_What you will do:_ Exclude the pictures, then copy all remaining records exactly.

■ ■ ■ ■ ■ ■ ■

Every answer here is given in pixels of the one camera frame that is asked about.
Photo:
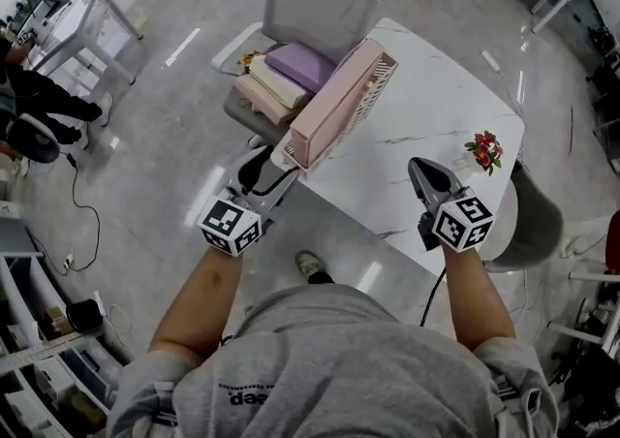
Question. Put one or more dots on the yellow flower bunch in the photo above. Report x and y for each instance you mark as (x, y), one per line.
(249, 62)

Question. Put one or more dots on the white file rack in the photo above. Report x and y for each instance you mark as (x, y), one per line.
(373, 87)

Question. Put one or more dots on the pink folder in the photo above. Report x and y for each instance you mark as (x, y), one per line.
(334, 102)

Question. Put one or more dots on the black cylinder device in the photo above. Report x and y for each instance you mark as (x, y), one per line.
(84, 315)

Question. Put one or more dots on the person's grey t-shirt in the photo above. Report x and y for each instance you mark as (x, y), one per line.
(329, 368)

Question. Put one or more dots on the person's right forearm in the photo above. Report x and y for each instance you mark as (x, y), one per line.
(477, 300)

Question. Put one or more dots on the small potted red flower plant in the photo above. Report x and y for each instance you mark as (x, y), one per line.
(484, 150)

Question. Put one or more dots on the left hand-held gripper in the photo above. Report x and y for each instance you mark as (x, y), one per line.
(227, 228)

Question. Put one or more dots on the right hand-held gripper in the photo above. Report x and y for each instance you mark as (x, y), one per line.
(462, 225)

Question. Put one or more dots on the white metal frame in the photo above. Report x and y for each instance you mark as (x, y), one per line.
(591, 276)

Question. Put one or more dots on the white square table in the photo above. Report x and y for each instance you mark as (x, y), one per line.
(72, 24)

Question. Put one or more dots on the grey shell chair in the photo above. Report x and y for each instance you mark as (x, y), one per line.
(537, 228)

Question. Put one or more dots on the person's grey sneaker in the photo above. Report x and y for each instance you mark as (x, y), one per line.
(310, 264)

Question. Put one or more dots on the person's left forearm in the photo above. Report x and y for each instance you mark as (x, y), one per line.
(198, 305)

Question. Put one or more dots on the white power strip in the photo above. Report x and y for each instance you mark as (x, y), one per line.
(69, 262)
(100, 303)
(491, 61)

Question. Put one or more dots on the red printed jersey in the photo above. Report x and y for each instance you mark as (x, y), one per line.
(614, 242)

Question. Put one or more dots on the white mesh office chair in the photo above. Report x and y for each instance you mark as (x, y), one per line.
(315, 5)

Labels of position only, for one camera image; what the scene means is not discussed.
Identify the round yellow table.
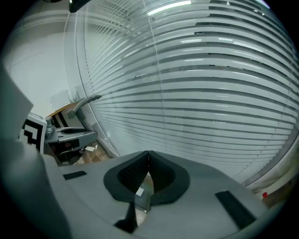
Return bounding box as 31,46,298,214
45,100,81,117

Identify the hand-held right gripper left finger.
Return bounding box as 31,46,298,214
59,150,150,239

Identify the white box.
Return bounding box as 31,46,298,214
50,90,71,110

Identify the black head-worn camera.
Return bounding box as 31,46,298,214
69,0,94,14

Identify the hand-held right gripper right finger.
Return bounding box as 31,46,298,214
136,150,278,239

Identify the white slatted window blind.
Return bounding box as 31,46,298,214
77,0,299,185

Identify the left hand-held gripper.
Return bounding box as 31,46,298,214
0,63,98,155

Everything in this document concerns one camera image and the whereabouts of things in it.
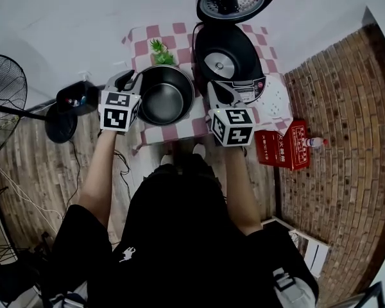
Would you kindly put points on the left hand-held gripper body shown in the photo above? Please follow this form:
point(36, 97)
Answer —
point(117, 114)

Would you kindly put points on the person's right forearm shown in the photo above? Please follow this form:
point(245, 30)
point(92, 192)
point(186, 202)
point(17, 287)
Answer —
point(242, 191)

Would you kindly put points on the black waste bin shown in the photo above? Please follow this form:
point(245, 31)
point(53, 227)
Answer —
point(78, 96)

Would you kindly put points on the white perforated steamer tray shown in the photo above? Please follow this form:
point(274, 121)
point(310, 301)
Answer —
point(274, 98)

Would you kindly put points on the pink checkered tablecloth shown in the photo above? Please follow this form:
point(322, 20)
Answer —
point(160, 133)

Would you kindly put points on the person's right white shoe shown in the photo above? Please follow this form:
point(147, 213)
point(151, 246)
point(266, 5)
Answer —
point(199, 149)

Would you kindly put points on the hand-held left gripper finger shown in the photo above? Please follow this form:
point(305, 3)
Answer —
point(138, 85)
point(117, 77)

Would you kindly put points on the clear bottle with red cap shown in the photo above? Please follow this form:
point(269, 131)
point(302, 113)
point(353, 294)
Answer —
point(314, 143)

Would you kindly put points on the person's left forearm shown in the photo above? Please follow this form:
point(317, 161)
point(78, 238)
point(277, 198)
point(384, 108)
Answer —
point(99, 178)

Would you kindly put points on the white wall plug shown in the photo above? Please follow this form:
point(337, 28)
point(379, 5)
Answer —
point(84, 75)

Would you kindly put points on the black standing fan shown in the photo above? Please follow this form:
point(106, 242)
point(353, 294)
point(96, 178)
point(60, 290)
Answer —
point(61, 125)

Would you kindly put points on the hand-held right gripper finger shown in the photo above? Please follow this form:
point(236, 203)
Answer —
point(212, 95)
point(234, 99)

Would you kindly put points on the red box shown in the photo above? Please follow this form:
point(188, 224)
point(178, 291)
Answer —
point(282, 149)

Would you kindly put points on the person's black clothing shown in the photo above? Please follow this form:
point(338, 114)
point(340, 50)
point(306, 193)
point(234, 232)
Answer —
point(179, 236)

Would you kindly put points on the purple rice cooker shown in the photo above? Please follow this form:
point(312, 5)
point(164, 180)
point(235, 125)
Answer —
point(224, 50)

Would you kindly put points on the black pot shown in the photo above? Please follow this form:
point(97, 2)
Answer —
point(165, 98)

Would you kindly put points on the person's white shoe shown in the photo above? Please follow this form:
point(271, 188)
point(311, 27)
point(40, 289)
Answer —
point(167, 159)
point(199, 149)

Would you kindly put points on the person's left white shoe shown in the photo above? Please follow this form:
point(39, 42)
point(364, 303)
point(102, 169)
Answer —
point(167, 159)

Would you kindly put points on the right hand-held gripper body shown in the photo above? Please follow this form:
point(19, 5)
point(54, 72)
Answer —
point(232, 127)

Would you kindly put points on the small green potted plant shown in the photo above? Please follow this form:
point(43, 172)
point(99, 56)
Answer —
point(162, 54)

■ ■ ■ ■ ■ ■ ■

_Response:_
Every answer here is given in pixels of the one camera frame that is asked about.
Photo:
Question. Put one or more dots on the yellow flower bunch in the photo above. Report x and y for each instance you mark as (x, y), one per line.
(249, 62)

Question. Put one or more dots on the white file rack in the photo above. Report x and y for each instance you mark as (x, y), one per line.
(373, 87)

Question. Put one or more dots on the pink folder in the photo above. Report x and y for each instance you mark as (x, y), one per line.
(334, 102)

Question. Put one or more dots on the black cylinder device in the photo above. Report x and y for each instance you mark as (x, y), one per line.
(84, 315)

Question. Put one or more dots on the person's grey t-shirt in the photo above. Report x and y for each instance you mark as (x, y), one per line.
(329, 368)

Question. Put one or more dots on the person's right forearm in the photo above. Report x and y for each instance you mark as (x, y), one per line.
(477, 300)

Question. Put one or more dots on the small potted red flower plant in the photo above. Report x and y for each instance you mark as (x, y), one per line.
(484, 150)

Question. Put one or more dots on the left hand-held gripper in the photo above. Report x and y for each instance you mark as (x, y), one per line.
(227, 228)

Question. Put one or more dots on the right hand-held gripper in the photo above. Report x and y for each instance you mark as (x, y), one per line.
(462, 225)

Question. Put one or more dots on the white metal frame in the photo above. Report x and y for each instance you mark as (x, y), one per line.
(591, 276)

Question. Put one or more dots on the white square table in the photo above. Report x and y for each instance you mark as (x, y), one per line.
(72, 24)

Question. Put one or more dots on the grey shell chair in the photo above. Report x and y for each instance you mark as (x, y), one per line.
(537, 228)

Question. Put one or more dots on the person's grey sneaker in the photo above. Report x and y for each instance you mark as (x, y), one per line.
(310, 264)

Question. Put one or more dots on the person's left forearm in the photo above. Report x and y for each instance you mark as (x, y), one per line.
(198, 305)

Question. Put one or more dots on the white power strip in the photo above. Report x and y for each instance you mark as (x, y), one per line.
(69, 262)
(100, 303)
(491, 61)

Question. Put one or more dots on the red printed jersey in the photo above. Report x and y for each instance you mark as (x, y), one per line.
(614, 242)

Question. Put one or more dots on the white mesh office chair in the photo above. Report x and y for each instance you mark as (x, y), one per line.
(315, 5)

Labels of position only, for one camera image; what the scene means is not discussed.
Identify the round yellow table.
Return bounding box as 31,46,298,214
45,100,81,117

Identify the hand-held right gripper left finger.
Return bounding box as 31,46,298,214
59,150,150,239

Identify the white box.
Return bounding box as 31,46,298,214
50,90,71,110

Identify the black head-worn camera.
Return bounding box as 31,46,298,214
69,0,94,14

Identify the hand-held right gripper right finger.
Return bounding box as 31,46,298,214
136,150,278,239

Identify the white slatted window blind.
Return bounding box as 31,46,298,214
77,0,299,185

Identify the left hand-held gripper.
Return bounding box as 31,46,298,214
0,63,98,155

Everything in this document concerns one camera image and the whereabouts of things in it.
Would you kindly put points on the left hand-held gripper body shown in the photo above? Please follow this form:
point(36, 97)
Answer —
point(117, 114)

Would you kindly put points on the person's right forearm shown in the photo above? Please follow this form:
point(245, 30)
point(92, 192)
point(186, 202)
point(17, 287)
Answer —
point(242, 191)

Would you kindly put points on the black waste bin shown in the photo above? Please follow this form:
point(245, 31)
point(53, 227)
Answer —
point(78, 96)

Would you kindly put points on the white perforated steamer tray shown in the photo above? Please follow this form:
point(274, 121)
point(310, 301)
Answer —
point(274, 98)

Would you kindly put points on the pink checkered tablecloth shown in the photo above? Please follow this form:
point(322, 20)
Answer —
point(160, 133)

Would you kindly put points on the person's right white shoe shown in the photo above? Please follow this form:
point(147, 213)
point(151, 246)
point(266, 5)
Answer —
point(199, 149)

Would you kindly put points on the hand-held left gripper finger shown in the photo above? Please follow this form:
point(305, 3)
Answer —
point(138, 85)
point(117, 77)

Would you kindly put points on the clear bottle with red cap shown in the photo above? Please follow this form:
point(269, 131)
point(302, 113)
point(353, 294)
Answer —
point(314, 143)

Would you kindly put points on the person's left forearm shown in the photo above? Please follow this form:
point(317, 161)
point(78, 238)
point(277, 198)
point(384, 108)
Answer —
point(99, 178)

Would you kindly put points on the white wall plug shown in the photo above? Please follow this form:
point(337, 28)
point(379, 5)
Answer —
point(84, 75)

Would you kindly put points on the black standing fan shown in the photo above? Please follow this form:
point(106, 242)
point(353, 294)
point(96, 178)
point(60, 290)
Answer —
point(61, 125)

Would you kindly put points on the hand-held right gripper finger shown in the photo above? Please follow this form:
point(236, 203)
Answer —
point(212, 95)
point(234, 99)

Would you kindly put points on the red box shown in the photo above? Please follow this form:
point(188, 224)
point(178, 291)
Answer —
point(282, 149)

Would you kindly put points on the person's black clothing shown in the photo above? Please follow this form:
point(338, 114)
point(340, 50)
point(306, 193)
point(234, 232)
Answer —
point(179, 236)

Would you kindly put points on the purple rice cooker shown in the photo above? Please follow this form:
point(312, 5)
point(164, 180)
point(235, 125)
Answer —
point(224, 50)

Would you kindly put points on the black pot shown in the photo above? Please follow this form:
point(97, 2)
Answer —
point(165, 98)

Would you kindly put points on the person's white shoe shown in the photo above? Please follow this form:
point(271, 188)
point(311, 27)
point(40, 289)
Answer —
point(167, 159)
point(199, 149)

Would you kindly put points on the person's left white shoe shown in the photo above? Please follow this form:
point(39, 42)
point(364, 303)
point(102, 169)
Answer —
point(167, 159)

Would you kindly put points on the right hand-held gripper body shown in the photo above? Please follow this form:
point(19, 5)
point(54, 72)
Answer —
point(232, 127)

Would you kindly put points on the small green potted plant shown in the photo above? Please follow this form:
point(43, 172)
point(99, 56)
Answer —
point(162, 54)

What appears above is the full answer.